YOUR INSTRUCTIONS - Exactly as they appear, copy the lines from the start of the entries below to the line containing "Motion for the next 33", both ends included.

══════

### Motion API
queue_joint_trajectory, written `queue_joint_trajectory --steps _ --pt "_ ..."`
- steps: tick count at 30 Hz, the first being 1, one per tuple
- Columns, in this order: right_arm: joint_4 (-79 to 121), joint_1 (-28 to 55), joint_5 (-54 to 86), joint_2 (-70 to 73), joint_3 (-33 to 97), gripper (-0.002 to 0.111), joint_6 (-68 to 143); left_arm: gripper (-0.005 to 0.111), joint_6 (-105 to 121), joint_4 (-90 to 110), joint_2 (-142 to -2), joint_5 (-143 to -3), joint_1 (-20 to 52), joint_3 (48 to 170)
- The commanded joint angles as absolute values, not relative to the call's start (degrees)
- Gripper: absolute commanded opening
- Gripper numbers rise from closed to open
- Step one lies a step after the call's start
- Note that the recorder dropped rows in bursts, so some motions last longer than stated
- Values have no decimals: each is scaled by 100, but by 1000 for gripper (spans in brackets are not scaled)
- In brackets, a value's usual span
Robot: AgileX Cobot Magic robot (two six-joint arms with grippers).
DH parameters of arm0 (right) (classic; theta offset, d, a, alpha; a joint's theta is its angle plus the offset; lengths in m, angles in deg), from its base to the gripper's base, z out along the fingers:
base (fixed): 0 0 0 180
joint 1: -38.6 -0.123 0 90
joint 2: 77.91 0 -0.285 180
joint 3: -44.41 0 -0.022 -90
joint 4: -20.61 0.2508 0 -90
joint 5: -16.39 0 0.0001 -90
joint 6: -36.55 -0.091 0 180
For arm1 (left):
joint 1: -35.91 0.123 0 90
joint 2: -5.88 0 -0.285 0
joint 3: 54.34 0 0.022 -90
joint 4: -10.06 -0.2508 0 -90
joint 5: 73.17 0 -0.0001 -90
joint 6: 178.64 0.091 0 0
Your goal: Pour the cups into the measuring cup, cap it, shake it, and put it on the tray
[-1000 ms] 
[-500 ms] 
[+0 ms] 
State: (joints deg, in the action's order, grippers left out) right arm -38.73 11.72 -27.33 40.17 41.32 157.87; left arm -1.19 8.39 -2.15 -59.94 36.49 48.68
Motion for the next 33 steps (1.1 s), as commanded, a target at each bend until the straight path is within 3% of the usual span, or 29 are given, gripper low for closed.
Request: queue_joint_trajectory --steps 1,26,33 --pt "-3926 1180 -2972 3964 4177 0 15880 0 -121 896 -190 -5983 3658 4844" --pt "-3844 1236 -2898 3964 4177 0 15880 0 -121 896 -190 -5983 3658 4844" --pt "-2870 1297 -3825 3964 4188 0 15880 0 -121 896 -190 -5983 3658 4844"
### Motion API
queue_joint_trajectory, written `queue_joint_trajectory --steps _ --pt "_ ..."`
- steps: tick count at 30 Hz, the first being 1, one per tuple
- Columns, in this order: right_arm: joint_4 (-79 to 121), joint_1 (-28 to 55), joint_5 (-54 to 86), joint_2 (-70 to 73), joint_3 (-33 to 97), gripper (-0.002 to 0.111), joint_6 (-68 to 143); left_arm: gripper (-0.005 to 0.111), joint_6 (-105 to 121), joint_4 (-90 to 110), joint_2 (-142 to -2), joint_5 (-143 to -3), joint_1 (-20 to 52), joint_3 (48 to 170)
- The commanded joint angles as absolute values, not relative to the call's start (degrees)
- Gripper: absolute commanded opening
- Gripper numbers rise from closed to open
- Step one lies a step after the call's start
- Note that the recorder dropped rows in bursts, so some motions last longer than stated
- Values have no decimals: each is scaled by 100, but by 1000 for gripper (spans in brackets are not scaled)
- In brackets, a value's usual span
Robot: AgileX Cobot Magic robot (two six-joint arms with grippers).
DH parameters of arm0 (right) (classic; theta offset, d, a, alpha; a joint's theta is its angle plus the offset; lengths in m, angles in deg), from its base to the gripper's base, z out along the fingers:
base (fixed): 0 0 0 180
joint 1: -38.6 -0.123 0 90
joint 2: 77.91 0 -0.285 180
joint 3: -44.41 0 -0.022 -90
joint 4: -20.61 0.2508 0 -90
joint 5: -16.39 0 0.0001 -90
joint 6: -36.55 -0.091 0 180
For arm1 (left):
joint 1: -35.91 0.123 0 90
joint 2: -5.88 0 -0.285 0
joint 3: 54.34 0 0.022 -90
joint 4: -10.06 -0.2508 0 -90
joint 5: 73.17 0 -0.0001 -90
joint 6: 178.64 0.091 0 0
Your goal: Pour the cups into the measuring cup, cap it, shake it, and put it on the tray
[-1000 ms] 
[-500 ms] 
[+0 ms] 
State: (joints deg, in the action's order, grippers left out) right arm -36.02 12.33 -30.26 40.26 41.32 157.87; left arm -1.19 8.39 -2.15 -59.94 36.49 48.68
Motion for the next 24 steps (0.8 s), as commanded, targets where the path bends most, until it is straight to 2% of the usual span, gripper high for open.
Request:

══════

EXPECTED OUTPUT -
### Motion API
queue_joint_trajectory, written `queue_joint_trajectory --steps _ --pt "_ ..."`
- steps: tick count at 30 Hz, the first being 1, one per tuple
- Columns, in this order: right_arm: joint_4 (-79 to 121), joint_1 (-28 to 55), joint_5 (-54 to 86), joint_2 (-70 to 73), joint_3 (-33 to 97), gripper (-0.002 to 0.111), joint_6 (-68 to 143); left_arm: gripper (-0.005 to 0.111), joint_6 (-105 to 121), joint_4 (-90 to 110), joint_2 (-142 to -2), joint_5 (-143 to -3), joint_1 (-20 to 52), joint_3 (48 to 170)
- The commanded joint angles as absolute values, not relative to the call's start (degrees)
- Gripper: absolute commanded opening
- Gripper numbers rise from closed to open
- Step one lies a step after the call's start
- Note that the recorder dropped rows in bursts, so some motions last longer than stated
- Values have no decimals: each is scaled by 100, but by 1000 for gripper (spans in brackets are not scaled)
- In brackets, a value's usual span
Robot: AgileX Cobot Magic robot (two six-joint arms with grippers).
DH parameters of arm0 (right) (classic; theta offset, d, a, alpha; a joint's theta is its angle plus the offset; lengths in m, angles in deg), from its base to the gripper's base, z out along the fingers:
base (fixed): 0 0 0 180
joint 1: -38.6 -0.123 0 90
joint 2: 77.91 0 -0.285 180
joint 3: -44.41 0 -0.022 -90
joint 4: -20.61 0.2508 0 -90
joint 5: -16.39 0 0.0001 -90
joint 6: -36.55 -0.091 0 180
For arm1 (left):
joint 1: -35.91 0.123 0 90
joint 2: -5.88 0 -0.285 0
joint 3: 54.34 0 0.022 -90
joint 4: -10.06 -0.2508 0 -90
joint 5: 73.17 0 -0.0001 -90
joint 6: 178.64 0.091 0 0
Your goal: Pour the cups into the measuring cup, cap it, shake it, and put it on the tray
[-1000 ms] 
[-500 ms] 
[+0 ms] 
State: (joints deg, in the action's order, grippers left out) right arm -38.73 11.72 -27.33 40.17 41.32 157.87; left arm -1.19 8.39 -2.15 -59.94 36.49 48.68
Motion for the next 33 steps (1.1 s), as commanded, a target at each bend until the straight path is within 3% of the usual span, or 29 are given, gripper low for closed.

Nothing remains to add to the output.